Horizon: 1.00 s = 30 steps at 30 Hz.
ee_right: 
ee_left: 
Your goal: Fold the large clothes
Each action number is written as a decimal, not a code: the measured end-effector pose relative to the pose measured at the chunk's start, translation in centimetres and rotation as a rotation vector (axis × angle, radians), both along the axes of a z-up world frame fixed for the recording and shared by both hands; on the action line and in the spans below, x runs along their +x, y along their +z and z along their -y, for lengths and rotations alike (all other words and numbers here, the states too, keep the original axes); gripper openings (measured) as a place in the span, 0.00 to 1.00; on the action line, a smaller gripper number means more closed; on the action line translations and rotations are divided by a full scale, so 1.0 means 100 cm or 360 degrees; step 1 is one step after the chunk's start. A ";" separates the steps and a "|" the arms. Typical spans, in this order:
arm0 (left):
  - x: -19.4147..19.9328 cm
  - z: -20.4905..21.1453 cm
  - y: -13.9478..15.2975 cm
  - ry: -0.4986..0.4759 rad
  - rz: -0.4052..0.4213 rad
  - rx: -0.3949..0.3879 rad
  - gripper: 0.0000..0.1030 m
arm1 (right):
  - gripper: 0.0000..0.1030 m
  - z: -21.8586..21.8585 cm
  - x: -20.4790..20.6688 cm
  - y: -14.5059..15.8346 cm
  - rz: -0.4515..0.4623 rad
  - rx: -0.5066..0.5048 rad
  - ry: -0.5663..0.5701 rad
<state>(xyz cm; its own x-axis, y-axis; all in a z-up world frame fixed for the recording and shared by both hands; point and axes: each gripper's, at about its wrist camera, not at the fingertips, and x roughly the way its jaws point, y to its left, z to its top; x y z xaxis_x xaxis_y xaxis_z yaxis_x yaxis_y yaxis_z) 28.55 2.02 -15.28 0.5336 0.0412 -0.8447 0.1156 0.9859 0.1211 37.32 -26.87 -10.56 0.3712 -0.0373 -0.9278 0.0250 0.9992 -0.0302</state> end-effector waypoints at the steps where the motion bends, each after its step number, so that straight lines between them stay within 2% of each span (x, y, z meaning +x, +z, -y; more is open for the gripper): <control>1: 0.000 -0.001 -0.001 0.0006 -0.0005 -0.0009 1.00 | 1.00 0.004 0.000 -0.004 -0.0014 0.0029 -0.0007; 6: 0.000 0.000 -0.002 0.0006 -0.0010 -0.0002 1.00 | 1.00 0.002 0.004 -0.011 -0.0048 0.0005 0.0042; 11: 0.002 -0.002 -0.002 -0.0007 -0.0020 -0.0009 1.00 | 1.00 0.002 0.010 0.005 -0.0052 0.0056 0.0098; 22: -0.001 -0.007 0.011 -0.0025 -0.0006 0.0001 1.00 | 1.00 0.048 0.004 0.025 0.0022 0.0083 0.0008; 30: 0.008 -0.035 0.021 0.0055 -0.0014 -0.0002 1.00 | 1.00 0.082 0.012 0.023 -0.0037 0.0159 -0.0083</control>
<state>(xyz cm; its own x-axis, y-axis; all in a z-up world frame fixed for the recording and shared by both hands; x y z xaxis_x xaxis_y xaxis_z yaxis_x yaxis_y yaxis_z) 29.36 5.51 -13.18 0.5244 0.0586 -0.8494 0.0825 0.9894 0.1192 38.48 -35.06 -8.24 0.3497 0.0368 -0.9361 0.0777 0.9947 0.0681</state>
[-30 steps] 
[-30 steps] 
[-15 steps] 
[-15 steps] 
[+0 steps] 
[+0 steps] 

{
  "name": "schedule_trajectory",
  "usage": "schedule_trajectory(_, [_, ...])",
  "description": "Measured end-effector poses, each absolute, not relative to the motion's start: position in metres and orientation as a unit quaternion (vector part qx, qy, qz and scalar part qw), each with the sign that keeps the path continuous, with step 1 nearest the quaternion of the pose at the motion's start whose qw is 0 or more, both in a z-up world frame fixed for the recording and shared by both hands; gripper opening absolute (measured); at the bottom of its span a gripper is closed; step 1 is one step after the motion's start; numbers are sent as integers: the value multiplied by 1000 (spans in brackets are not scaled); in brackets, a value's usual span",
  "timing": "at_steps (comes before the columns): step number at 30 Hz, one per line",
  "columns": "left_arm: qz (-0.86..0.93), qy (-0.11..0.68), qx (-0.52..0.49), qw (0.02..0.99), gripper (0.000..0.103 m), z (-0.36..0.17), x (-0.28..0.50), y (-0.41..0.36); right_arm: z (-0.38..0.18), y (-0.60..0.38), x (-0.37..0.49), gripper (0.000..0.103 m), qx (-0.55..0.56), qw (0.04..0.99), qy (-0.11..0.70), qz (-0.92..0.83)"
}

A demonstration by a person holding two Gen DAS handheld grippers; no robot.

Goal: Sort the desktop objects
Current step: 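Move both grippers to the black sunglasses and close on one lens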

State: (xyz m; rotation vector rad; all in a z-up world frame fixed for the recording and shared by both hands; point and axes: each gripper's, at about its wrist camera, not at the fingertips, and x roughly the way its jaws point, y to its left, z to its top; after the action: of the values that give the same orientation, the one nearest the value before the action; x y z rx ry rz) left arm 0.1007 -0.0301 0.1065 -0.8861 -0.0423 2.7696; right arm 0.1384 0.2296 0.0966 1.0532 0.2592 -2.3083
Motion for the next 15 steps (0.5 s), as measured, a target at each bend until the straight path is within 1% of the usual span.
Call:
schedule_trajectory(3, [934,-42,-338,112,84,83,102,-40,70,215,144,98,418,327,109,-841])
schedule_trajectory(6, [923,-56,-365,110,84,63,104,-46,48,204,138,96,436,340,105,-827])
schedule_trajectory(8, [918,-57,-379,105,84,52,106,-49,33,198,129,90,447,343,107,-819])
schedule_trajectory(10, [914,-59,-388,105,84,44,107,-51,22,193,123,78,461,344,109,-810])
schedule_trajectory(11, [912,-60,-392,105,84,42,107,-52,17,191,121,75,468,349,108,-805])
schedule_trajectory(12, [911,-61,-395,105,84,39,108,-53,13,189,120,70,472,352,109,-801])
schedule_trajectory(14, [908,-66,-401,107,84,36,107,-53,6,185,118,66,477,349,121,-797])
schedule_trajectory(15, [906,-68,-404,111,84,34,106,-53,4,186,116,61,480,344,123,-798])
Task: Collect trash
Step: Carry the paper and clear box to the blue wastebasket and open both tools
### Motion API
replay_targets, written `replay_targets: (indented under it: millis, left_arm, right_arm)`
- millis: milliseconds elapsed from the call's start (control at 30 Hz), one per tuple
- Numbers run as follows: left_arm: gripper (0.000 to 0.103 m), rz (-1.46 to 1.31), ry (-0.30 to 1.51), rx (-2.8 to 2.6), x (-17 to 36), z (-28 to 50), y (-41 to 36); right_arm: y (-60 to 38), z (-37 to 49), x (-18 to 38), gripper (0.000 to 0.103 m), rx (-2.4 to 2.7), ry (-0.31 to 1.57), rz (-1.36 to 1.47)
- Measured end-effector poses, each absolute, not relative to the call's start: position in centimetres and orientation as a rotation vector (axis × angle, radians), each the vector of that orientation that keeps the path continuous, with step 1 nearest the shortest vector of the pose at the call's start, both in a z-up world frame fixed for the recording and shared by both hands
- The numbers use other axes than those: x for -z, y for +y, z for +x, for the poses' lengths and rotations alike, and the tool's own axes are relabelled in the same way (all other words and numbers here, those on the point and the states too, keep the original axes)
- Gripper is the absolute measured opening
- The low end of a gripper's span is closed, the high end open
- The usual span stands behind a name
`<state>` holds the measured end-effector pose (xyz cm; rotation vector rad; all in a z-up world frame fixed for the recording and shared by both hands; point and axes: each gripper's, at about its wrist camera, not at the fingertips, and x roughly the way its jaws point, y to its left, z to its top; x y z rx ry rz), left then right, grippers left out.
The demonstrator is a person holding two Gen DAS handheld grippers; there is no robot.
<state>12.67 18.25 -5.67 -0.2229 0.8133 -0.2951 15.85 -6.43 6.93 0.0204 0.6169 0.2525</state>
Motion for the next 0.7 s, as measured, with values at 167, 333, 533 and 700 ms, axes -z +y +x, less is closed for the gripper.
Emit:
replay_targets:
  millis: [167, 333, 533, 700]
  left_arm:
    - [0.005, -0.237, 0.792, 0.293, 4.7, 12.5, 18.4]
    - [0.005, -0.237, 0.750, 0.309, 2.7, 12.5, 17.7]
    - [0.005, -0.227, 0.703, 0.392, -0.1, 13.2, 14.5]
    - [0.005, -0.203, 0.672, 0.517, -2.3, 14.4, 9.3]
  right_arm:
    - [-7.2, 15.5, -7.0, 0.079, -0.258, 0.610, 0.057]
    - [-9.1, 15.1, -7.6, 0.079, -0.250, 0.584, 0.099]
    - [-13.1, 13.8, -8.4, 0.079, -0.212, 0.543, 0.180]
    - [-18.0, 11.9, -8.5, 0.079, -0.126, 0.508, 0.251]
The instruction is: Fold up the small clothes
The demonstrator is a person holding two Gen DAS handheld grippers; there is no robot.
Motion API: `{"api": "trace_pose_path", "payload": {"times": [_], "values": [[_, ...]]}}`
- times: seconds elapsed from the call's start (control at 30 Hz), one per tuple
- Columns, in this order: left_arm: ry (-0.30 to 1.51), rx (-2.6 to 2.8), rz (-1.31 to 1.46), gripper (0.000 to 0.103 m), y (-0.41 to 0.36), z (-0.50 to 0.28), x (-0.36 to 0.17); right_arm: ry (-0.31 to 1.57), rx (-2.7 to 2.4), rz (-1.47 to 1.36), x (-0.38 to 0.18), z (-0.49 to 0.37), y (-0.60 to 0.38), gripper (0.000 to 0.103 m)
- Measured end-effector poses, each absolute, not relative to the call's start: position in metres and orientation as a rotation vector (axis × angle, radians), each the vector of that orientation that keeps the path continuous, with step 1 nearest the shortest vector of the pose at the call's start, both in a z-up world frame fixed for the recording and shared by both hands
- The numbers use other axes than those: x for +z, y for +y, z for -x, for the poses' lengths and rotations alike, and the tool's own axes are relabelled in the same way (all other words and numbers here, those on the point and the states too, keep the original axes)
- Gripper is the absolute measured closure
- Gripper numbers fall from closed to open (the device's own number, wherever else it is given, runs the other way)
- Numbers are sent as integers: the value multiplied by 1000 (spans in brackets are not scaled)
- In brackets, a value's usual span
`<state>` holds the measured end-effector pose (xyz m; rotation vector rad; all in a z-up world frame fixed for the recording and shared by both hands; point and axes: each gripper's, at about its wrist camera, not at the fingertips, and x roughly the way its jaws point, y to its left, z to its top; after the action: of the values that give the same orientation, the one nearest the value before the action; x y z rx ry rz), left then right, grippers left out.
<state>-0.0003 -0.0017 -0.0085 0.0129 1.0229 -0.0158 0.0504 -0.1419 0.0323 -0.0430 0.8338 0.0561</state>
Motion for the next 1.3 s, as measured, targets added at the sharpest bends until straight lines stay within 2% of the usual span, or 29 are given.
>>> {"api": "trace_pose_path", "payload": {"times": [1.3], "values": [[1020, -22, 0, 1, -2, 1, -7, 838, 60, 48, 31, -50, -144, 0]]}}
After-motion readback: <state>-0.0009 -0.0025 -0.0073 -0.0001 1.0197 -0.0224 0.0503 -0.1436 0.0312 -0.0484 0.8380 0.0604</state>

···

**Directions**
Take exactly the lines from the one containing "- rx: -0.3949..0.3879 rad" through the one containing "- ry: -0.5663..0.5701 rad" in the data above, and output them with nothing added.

**Solution for this task**
  - rx: -0.3949..0.3879 rad
  - gripper: 0.0000..0.1030 m
arm1 (right):
  - gripper: 0.0000..0.1030 m
  - z: -21.8586..21.8585 cm
  - x: -20.4790..20.6688 cm
  - y: -14.5059..15.8346 cm
  - rz: -0.4515..0.4623 rad
  - rx: -0.5066..0.5048 rad
  - ry: -0.5663..0.5701 rad

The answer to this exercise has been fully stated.